* **Records from a collection**
━━━━━━━━
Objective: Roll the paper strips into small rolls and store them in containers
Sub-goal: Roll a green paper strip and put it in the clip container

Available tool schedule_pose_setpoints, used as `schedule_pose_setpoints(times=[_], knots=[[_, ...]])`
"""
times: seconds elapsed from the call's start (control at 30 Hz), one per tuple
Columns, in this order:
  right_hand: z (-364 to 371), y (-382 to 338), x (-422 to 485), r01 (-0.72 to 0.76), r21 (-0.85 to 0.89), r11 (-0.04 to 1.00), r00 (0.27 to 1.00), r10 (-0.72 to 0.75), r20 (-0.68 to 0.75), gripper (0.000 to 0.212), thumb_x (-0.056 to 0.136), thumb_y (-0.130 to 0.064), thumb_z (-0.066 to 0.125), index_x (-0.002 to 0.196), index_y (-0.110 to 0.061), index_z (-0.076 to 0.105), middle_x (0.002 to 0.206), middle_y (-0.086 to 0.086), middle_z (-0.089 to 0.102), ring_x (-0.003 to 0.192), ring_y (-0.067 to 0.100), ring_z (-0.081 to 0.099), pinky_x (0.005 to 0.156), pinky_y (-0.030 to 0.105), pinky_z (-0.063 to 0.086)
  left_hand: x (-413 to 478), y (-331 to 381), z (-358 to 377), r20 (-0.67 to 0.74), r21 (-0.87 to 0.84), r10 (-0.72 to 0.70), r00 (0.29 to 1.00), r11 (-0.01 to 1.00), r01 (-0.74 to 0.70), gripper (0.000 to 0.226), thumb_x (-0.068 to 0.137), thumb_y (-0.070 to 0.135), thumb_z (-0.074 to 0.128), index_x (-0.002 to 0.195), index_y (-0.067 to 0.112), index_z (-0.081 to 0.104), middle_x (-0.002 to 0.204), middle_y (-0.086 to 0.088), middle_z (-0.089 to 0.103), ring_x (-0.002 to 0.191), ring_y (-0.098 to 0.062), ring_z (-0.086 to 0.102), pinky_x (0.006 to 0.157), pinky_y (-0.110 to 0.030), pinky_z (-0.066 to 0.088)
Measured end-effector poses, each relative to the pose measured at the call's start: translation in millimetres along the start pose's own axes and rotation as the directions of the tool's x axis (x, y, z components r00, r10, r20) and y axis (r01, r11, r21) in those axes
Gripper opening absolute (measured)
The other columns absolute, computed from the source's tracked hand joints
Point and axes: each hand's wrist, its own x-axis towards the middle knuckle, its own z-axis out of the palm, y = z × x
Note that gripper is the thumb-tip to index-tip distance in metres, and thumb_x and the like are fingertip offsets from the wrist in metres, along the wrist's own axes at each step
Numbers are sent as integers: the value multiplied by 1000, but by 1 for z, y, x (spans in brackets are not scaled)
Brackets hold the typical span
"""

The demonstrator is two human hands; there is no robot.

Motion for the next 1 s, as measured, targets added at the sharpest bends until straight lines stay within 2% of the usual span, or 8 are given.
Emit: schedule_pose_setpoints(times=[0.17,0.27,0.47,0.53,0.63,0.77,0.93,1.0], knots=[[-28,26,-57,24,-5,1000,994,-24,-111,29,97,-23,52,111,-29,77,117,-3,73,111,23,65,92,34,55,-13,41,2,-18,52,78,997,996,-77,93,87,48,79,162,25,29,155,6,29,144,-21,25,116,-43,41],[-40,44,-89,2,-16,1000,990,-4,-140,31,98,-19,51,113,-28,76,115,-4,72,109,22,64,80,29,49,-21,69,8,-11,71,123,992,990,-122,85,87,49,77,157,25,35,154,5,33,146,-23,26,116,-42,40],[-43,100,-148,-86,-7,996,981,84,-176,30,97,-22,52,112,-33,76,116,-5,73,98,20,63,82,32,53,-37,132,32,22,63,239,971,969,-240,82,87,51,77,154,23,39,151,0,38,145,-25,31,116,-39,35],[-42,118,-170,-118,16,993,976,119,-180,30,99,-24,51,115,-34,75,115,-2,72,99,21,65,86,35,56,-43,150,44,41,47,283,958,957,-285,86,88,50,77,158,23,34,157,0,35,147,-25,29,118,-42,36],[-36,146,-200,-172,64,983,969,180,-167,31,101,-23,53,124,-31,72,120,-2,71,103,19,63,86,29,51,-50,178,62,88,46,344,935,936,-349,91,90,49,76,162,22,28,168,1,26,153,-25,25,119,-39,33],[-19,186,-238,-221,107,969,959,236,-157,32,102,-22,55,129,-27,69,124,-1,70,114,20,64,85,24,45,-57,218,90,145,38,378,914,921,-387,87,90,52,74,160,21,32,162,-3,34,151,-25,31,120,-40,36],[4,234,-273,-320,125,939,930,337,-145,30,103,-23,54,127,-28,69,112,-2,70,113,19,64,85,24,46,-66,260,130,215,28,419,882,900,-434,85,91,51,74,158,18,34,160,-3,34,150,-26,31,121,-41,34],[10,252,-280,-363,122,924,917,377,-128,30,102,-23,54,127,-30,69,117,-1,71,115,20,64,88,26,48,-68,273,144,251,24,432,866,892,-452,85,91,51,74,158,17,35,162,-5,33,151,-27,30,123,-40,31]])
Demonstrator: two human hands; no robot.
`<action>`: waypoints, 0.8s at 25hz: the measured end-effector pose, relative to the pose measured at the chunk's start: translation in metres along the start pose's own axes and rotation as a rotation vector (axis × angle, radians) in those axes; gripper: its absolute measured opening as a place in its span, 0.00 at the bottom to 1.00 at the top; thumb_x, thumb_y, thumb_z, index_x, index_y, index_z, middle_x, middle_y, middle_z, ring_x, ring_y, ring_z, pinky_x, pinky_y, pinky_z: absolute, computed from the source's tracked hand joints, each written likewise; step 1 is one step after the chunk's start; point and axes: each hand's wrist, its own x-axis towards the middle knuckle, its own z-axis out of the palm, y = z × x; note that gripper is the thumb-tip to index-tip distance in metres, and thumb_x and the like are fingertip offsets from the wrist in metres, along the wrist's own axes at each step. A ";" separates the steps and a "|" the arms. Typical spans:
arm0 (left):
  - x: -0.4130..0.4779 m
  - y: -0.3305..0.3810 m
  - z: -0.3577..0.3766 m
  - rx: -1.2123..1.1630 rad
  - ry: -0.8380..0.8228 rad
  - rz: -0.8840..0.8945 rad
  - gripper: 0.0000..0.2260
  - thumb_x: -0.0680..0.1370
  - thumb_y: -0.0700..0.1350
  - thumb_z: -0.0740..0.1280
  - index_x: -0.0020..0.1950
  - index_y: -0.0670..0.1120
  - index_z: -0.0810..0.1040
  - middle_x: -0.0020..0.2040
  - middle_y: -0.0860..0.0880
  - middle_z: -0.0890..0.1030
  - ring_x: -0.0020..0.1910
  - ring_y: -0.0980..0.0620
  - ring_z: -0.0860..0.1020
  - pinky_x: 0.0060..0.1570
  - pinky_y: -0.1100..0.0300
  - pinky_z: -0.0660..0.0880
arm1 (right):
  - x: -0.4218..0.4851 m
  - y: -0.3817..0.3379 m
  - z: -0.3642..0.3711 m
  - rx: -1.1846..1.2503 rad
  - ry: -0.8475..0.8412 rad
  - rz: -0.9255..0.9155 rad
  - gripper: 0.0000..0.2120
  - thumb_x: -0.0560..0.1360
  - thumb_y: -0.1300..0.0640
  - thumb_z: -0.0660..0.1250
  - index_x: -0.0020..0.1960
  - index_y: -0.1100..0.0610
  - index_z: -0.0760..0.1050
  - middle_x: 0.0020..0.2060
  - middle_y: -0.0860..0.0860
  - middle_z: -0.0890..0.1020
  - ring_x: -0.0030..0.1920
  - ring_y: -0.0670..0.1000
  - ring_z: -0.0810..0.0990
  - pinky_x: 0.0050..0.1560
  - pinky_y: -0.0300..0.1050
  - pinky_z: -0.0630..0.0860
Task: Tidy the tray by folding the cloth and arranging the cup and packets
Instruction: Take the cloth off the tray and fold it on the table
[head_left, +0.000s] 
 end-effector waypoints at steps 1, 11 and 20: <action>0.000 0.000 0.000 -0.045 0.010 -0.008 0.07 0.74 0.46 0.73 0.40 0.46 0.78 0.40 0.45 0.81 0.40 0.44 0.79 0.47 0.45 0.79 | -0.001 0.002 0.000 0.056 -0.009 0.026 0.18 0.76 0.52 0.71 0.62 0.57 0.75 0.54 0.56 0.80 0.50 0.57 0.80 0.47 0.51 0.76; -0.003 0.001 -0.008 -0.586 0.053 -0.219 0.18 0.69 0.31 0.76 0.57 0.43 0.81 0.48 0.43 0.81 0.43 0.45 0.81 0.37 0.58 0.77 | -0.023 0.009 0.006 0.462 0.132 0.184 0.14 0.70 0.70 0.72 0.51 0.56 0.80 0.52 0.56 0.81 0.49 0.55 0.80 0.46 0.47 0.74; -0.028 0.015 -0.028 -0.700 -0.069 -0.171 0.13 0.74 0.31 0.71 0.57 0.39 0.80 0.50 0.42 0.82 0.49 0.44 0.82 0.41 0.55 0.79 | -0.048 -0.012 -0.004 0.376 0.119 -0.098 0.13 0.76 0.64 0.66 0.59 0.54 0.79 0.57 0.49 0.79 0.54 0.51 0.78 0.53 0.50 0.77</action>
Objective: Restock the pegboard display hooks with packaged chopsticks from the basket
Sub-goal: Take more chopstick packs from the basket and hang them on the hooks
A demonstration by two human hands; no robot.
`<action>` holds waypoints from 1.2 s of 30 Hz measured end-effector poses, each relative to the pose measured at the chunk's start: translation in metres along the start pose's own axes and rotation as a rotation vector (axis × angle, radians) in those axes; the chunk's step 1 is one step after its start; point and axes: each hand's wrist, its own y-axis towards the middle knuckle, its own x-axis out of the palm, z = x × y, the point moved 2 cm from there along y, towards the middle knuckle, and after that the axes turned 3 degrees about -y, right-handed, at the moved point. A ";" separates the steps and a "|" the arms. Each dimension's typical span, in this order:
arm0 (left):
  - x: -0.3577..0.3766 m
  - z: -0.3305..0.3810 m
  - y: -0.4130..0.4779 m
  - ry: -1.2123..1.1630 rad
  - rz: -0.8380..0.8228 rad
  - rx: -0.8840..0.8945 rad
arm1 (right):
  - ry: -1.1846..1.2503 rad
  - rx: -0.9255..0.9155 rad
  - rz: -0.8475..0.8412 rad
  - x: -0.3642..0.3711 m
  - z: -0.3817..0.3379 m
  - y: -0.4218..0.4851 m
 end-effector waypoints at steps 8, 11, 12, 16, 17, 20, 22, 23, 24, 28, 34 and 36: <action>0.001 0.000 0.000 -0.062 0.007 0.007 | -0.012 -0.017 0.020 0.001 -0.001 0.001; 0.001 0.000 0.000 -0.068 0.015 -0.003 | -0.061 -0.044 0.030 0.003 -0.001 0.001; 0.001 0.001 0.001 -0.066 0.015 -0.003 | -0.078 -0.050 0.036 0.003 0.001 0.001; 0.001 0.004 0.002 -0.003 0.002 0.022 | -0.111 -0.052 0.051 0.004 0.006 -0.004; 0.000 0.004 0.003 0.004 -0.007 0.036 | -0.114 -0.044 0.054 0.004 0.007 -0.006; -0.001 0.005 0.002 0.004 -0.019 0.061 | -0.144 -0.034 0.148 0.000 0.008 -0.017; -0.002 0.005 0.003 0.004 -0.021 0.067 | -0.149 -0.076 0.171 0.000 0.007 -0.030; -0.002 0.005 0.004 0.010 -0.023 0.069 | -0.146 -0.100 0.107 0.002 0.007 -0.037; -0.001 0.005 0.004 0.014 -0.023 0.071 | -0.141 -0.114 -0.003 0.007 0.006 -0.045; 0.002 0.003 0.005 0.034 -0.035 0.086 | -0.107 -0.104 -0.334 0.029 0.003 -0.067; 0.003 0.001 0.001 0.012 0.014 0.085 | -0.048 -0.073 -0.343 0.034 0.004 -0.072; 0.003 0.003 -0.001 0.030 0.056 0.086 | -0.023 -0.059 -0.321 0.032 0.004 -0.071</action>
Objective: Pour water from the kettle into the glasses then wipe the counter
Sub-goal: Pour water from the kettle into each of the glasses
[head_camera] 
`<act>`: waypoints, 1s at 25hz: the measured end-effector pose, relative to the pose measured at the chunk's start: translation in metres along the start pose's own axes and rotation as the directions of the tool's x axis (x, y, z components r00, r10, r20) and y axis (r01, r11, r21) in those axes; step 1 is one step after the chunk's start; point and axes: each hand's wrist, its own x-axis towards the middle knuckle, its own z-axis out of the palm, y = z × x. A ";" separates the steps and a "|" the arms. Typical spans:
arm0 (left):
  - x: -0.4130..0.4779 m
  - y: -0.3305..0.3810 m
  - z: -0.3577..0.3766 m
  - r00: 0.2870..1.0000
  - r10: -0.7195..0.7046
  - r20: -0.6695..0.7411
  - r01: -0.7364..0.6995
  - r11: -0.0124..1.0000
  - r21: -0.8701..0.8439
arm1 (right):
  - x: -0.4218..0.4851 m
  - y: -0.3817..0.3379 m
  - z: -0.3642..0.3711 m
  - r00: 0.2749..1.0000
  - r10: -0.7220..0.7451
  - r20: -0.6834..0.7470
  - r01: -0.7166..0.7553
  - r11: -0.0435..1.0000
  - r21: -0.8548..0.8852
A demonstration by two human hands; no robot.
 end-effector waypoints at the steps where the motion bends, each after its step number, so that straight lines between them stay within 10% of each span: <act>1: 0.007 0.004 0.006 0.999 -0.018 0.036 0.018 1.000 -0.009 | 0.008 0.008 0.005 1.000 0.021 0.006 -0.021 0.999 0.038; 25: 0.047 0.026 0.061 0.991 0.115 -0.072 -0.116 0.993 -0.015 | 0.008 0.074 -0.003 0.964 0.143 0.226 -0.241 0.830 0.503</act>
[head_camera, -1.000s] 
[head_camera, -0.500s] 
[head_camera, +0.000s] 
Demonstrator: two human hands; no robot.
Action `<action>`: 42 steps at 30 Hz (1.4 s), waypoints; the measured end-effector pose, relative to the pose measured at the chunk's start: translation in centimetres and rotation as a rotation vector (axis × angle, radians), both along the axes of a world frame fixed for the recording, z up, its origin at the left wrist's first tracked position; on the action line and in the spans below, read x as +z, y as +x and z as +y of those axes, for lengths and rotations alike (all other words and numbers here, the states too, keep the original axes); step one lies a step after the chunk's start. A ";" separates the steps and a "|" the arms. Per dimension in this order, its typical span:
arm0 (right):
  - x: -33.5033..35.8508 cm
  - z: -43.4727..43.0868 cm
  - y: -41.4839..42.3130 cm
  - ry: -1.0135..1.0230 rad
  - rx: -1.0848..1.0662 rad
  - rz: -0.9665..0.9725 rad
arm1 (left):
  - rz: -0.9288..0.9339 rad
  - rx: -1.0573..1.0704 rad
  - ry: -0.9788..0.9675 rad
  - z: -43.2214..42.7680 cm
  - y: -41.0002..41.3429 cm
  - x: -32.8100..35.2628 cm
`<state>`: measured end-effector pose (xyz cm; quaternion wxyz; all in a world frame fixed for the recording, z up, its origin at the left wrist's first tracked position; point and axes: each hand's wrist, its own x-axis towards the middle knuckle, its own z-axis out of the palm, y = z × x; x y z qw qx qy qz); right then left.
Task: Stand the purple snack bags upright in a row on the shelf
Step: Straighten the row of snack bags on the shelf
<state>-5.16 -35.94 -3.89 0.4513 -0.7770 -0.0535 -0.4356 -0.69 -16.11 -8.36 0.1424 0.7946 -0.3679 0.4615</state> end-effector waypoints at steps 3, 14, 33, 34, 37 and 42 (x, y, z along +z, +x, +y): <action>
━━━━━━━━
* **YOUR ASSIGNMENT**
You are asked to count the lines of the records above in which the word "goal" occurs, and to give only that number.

* **RESPONSE AREA**
3